FIG. 8 shows a conventional cathode ray tube.

FIG. 9 is a diagram illustrating a relative position between a horizontal magnetic field and a CRT.

FIG. 10 is a diagram showing landing measurement points on a CRT screen.

FIG. 11 is a diagram showing a conventional general magnetic shield body.

FIG. 12 is a diagram showing a conventional magnetic shield having a V-shaped notch.

FIG. 13 is a view showing a magnetic shield used for a conventional tension mask.

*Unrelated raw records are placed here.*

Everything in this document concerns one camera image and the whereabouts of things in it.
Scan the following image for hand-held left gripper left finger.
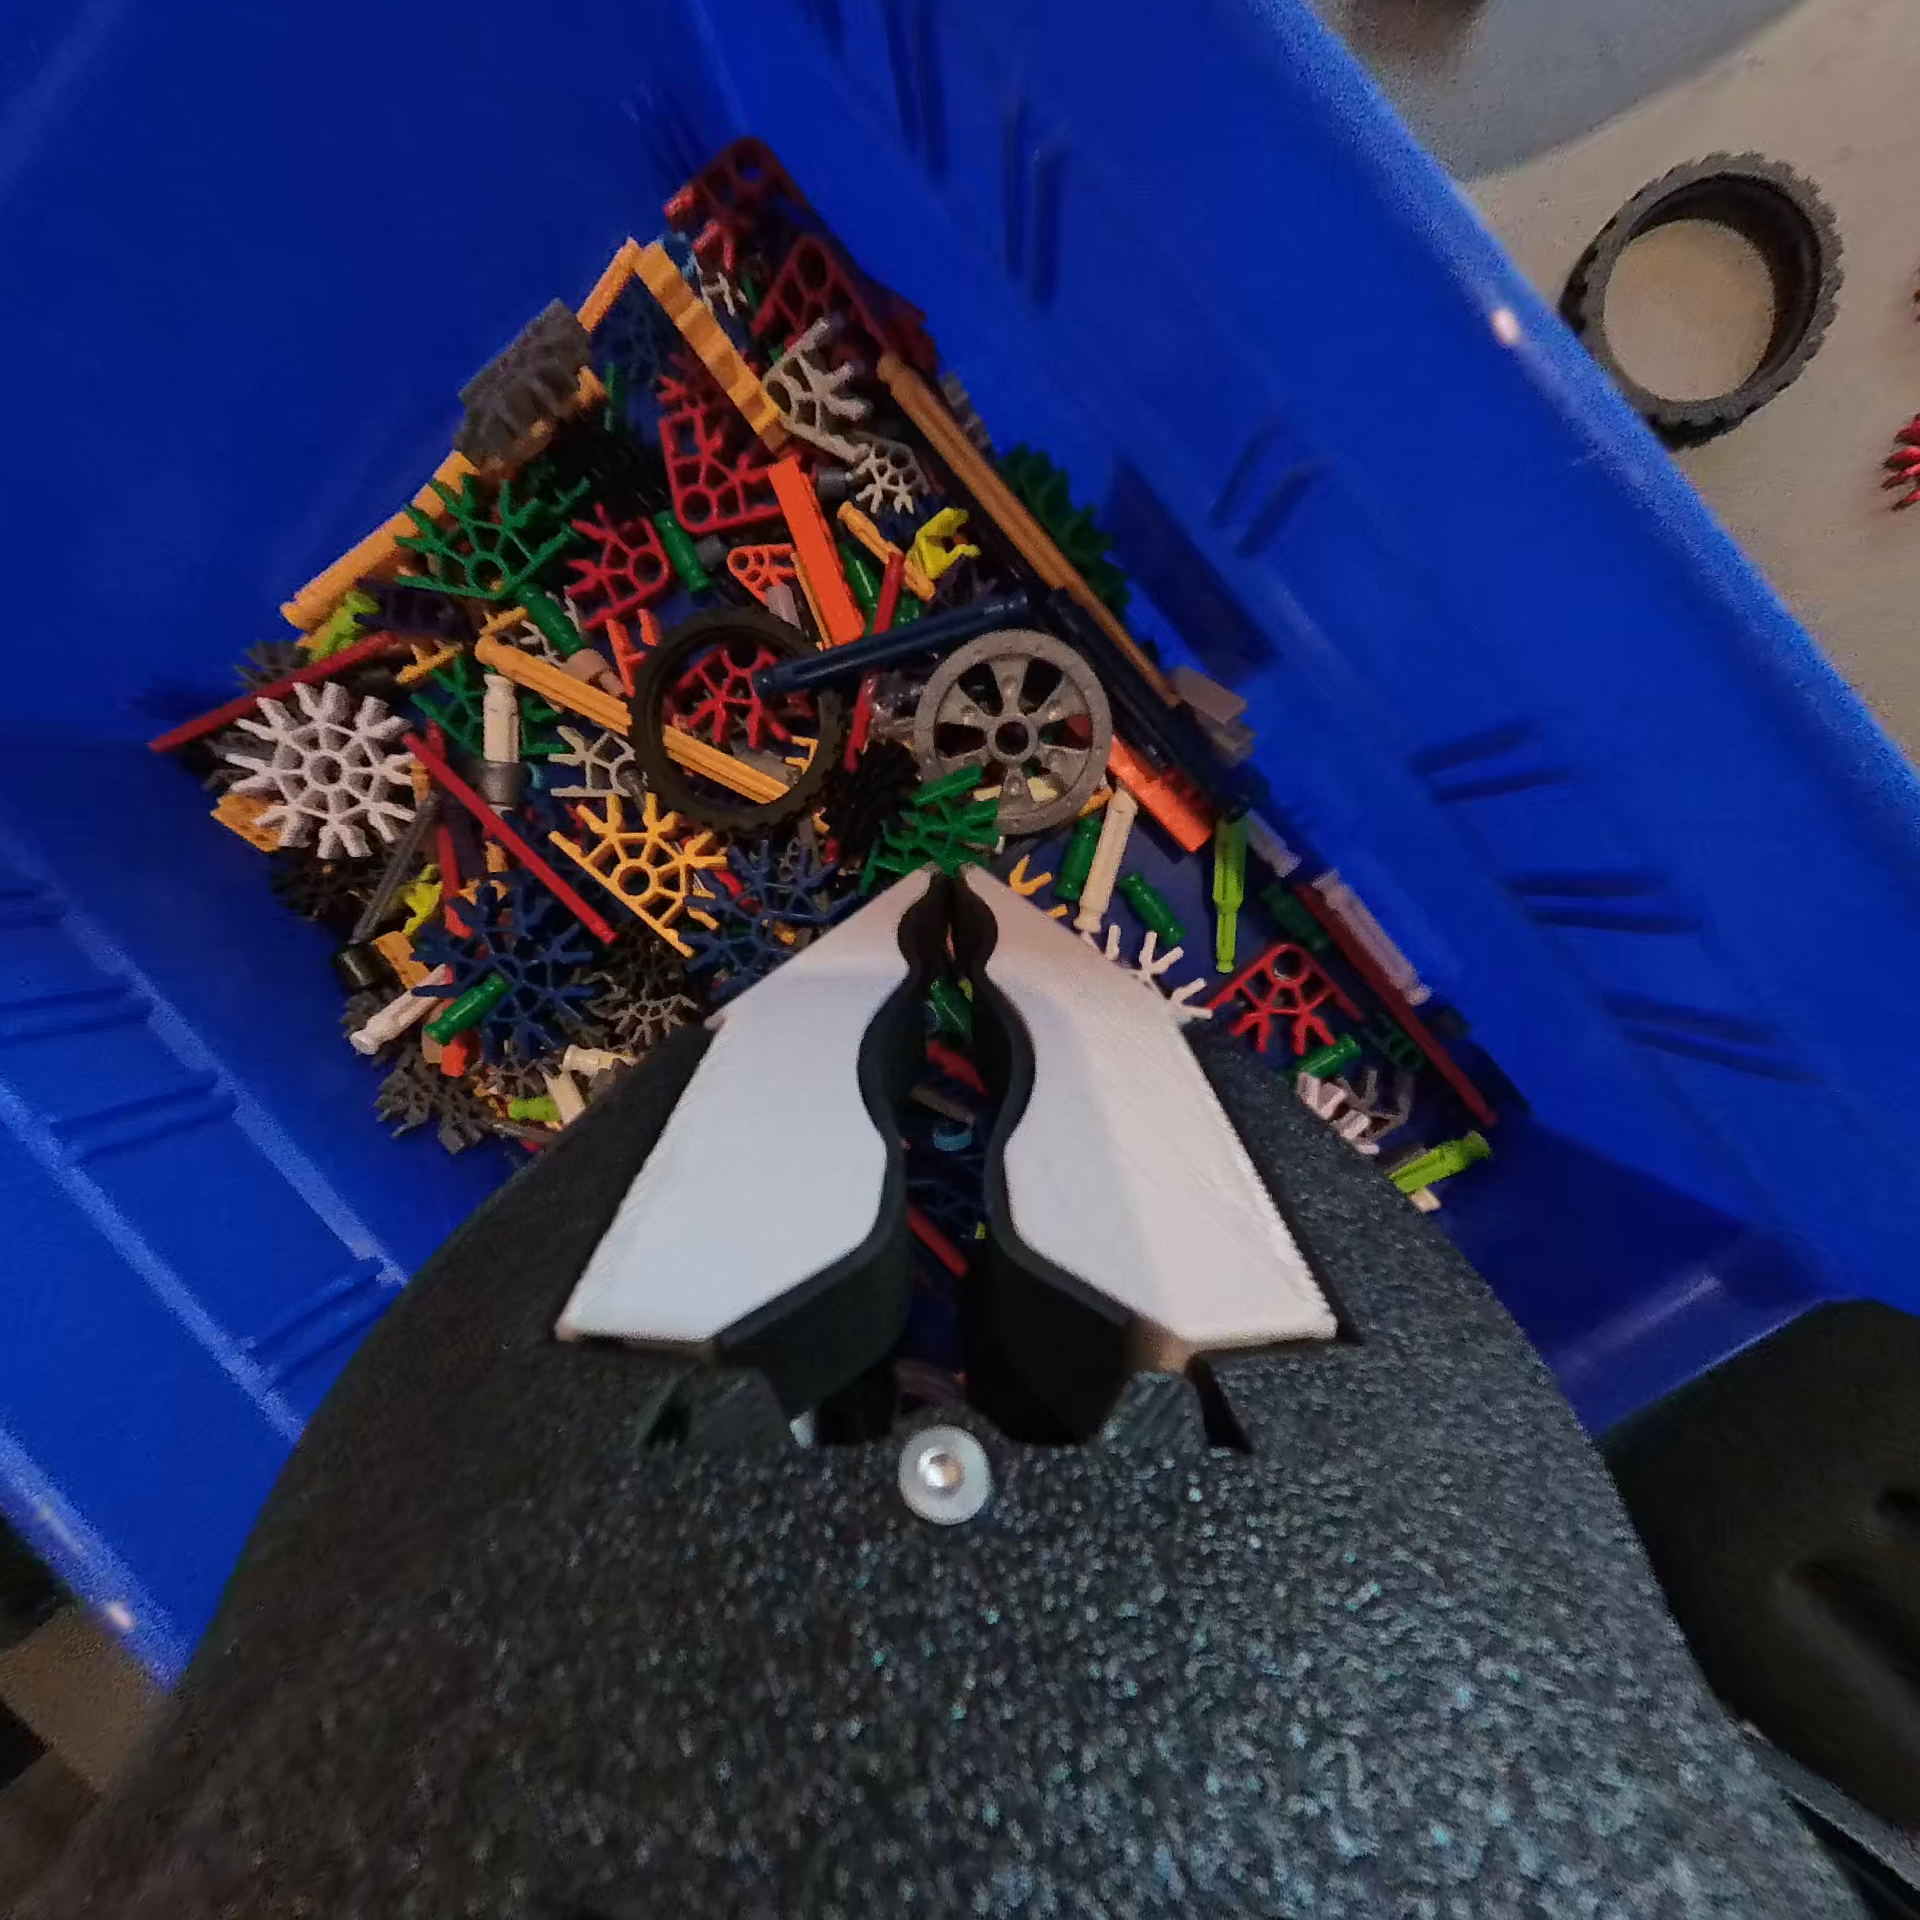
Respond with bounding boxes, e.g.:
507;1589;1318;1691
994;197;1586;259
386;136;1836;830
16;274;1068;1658
548;867;948;1351

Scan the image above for black perforated tray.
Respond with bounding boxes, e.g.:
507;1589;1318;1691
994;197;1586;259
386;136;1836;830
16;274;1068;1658
1601;1296;1920;1833

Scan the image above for grey spoked toy wheel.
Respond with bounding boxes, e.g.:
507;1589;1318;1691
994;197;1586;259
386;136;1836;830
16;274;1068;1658
908;628;1114;830

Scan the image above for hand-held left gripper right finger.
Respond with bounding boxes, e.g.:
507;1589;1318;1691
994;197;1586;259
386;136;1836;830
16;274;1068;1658
958;867;1346;1363

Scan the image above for blue plastic bin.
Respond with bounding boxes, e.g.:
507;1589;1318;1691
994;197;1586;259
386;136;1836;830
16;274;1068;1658
0;0;1920;1681

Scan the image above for black toy tyre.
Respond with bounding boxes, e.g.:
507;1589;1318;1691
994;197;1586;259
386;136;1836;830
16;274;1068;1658
630;606;842;830
1557;154;1846;451

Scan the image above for white snowflake connector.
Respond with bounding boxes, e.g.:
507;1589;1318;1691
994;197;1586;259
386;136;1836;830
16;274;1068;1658
219;678;416;854

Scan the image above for pile of colourful toy pieces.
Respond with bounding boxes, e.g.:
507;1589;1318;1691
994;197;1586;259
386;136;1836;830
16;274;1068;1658
153;136;1504;1217

FIG. 14 is a diagram showing a relationship between a notch width and a landing change amount.

[Explanation of symbols]

 DESCRIPTION OF SYMBOLS 1 Skirt part 100 Horizontal magnetic field 101 Tube axis direction 102 Lateral direction

Continued on the front page (72) Inventor Hiroshi Iwamoto 1006 Kadoma Kadoma, Osaka Pref. Matsushita Electric Industrial Co., Ltd. Inventor Takayuki Yonezawa 1006 Kazuma Kadoma, Kadoma-shi, Osaka Matsushita Electric Industrial Co., Ltd. F term (reference) 5C031 CC01 EE15

Claims (7)

[Claims] 1. A cathode ray tube comprising a mask, a frame, and an internal magnetic shield having an extension at an end on the mask side, wherein the extension is located near a center of a long side of the frame. The extension of is in contact with the frame,
A cathode ray tube, wherein an extension of the extension except a portion near a center of a long side of the frame is not in contact with the frame. 2. The cathode ray tube according to claim 1, wherein the contact portion with the frame is a top portion of the frame. 3. The cathode ray tube according to claim 1, wherein there is a gap between the mask-side extension of the internal magnetic shield not in contact with the frame and the frame. 4. The length of the contact portion is / of the length of the long side.
The cathode ray tube according to claim 1, wherein: 5. The cathode ray tube according to claim 1, wherein the extension and the frame are joined by welding. 6. The frame according to claim 1, wherein a portion of the long side of the internal magnetic shield that does not have an extension of the mask-side end of the internal magnetic shield is not in contact with the frame. A cathode ray tube according to claim 1. 7. The cathode ray tube according to claim 1, wherein a notch is provided in an extension of the mask-side end of the internal magnetic shield.